Wednesday, November 11, 2020

Traveling the World by Radio (but a Computer is Involved)

 As I am typing this, I am listening to Radio Argentina.  If I were down there I would have a radio tuned to 570 kHz to do this.  Radio is still involved, except that I am listening via an internet connection to a remote receiver somewhere near Buenos Aires.  The link to the connection is:

http://lu4eec.ddns.net:8073/

Once I connected, I was able to tune the radio to the frequency I desired, and I've spent this evening tuning around, like I did last night.  Last night I learned that the David Lee Roth song "Just a Gigolo" was big down there at one time as that I heard a station play it.  When I tuned to 570, I discovered Radio Argentina, and I am finding the music from them (and from Radio Rivadavia) to be interesting to listen to.  Radio Rivadavia went heavily into the Argentine tangos, as has some other stations down there.  

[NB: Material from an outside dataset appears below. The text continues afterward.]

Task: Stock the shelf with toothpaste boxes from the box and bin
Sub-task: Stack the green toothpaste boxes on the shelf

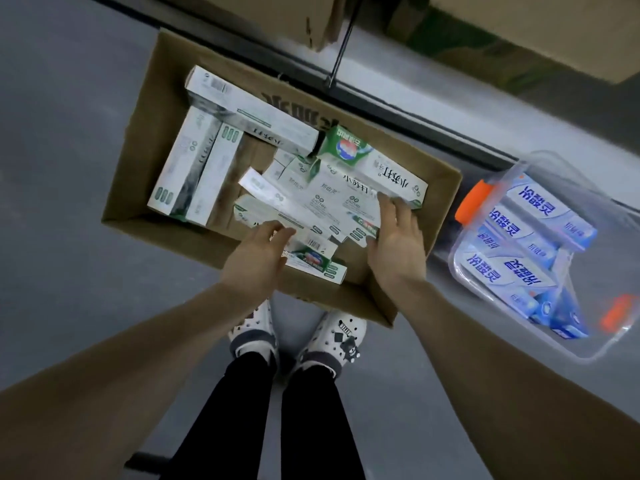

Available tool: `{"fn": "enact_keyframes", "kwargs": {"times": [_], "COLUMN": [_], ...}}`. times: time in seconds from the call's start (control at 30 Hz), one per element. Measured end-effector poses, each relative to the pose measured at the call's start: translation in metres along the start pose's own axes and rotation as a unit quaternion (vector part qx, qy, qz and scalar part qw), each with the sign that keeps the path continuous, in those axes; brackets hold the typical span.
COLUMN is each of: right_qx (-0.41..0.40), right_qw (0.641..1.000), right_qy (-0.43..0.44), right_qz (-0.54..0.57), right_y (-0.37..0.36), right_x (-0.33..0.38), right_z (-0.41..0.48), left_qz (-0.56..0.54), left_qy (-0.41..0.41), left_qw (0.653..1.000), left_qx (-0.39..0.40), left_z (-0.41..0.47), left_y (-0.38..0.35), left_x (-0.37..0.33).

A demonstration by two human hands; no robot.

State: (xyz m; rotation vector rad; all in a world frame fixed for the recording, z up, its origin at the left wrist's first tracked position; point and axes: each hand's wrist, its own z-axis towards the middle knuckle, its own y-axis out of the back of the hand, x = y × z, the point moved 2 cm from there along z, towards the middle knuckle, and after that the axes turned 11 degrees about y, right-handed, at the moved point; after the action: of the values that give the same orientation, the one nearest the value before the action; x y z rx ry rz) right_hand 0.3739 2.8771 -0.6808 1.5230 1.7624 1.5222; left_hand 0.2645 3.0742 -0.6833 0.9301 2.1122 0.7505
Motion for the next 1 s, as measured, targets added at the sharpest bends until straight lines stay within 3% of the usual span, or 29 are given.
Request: {"fn": "enact_keyframes", "kwargs": {"times": [0.2, 0.4, 0.53, 0.63, 0.8, 1.0], "right_qx": [-0.023, -0.065, -0.085, -0.098, -0.071, -0.022], "right_qw": [0.999, 0.998, 0.996, 0.995, 0.996, 0.997], "right_qy": [0.012, 0.006, -0.008, -0.022, -0.039, -0.061], "right_qz": [-0.026, 0.002, -0.026, -0.022, -0.034, -0.037], "right_y": [-0.031, -0.057, -0.063, -0.063, -0.063, -0.054], "right_x": [-0.032, -0.047, -0.049, -0.05, -0.046, -0.041], "right_z": [0.05, 0.073, 0.076, 0.081, 0.095, 0.103], "left_qz": [0.024, 0.052, 0.121, 0.166, 0.244, 0.176], "left_qy": [0.01, -0.04, -0.042, -0.042, -0.061, -0.053], "left_qw": [1.0, 0.997, 0.992, 0.985, 0.966, 0.979], "left_qx": [0.014, 0.033, 0.01, 0.034, 0.06, 0.094], "left_z": [0.035, 0.057, 0.069, 0.077, 0.095, 0.086], "left_y": [-0.038, -0.07, -0.075, -0.073, -0.07, -0.059], "left_x": [0.02, 0.028, 0.026, 0.02, 0.017, 0.022]}}
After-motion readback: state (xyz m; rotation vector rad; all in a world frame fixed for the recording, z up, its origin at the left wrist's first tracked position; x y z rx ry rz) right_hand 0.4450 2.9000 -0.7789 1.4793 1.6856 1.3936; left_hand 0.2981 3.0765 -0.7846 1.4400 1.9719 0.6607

Had this been a few decades ago, I'd be doing this the hard way:  a good shortwave receiver, a good antenna, and hoping for good propagation.  I have heard Radio Argentina via the shortwave before (and they were beaming an English broadcast to North America), and they were proudly playing their tangos.  I knew that other shortwave listeners were getting Radio Rivadavia, and they (along with me) were tuning the "tropical bands" to search for them as well as the Colombian and Venezuelan stations.

And here we are, years later, and the world is even closer to our fingertips.  I could connect to some (most?) of these Argentine stations by using the net itself without the remote receiver.  I've listened to the Falkland Islands this way.  I might tune the remote receiver to see how well their signal is making it to the remote receiver.  

So why am I doing this?

In one way, it's an extension of a hobby that I have had for many years.  If I wasn't trying to make contact with someone in a different continent, I was listening to signals from different continents.  The listening aspect of it would tell me what propagation was doing, but there was something else that was happening:  I was learning about the world.  I was becoming informed of world events.  

There's another reason.  If I'm tuning in to Argentina, then I'm being relaxed.  I can read books to relax and I do, but I like to vary what I do for relaxation.  Later on I'm going to disconnect from that remote receiver and I'm going to go upstairs and continue my re-read of The Rise and Fall of the Third Reich.  And after that, maybe I'll pickup a real radio and see if I can get that one station in Gallup, New Mexico, which mixes country & western with Navajo music.  

Is this like going out to try a different kind of food?  Like going out for Peruvian, or Indian, or Polish food?  I think it is.  I suffer from the theory that if one widens the variety of what they expose themselves to, or tries different things, then it can be good for your mental health......but up to a certain point.

Not all of what's out there is good for you.  If you go out in the wild and harvest some mushrooms, you are risking a fatal mistake.  If you fill yourself with listening to hate speech of any kind or you spend too much time reading about how wrong the world is, odds are it ain't doing you very much in the way of good.

All of that said......I find the tuning in of distant radio stations, either via my own radio here in Tucson or using a remote receiver in Buenos Aires to be an enjoyable experience.  

That is my simple pleasure for this evening.  It's also taking my mind off of current events, which I don't feel very much like discussing right now.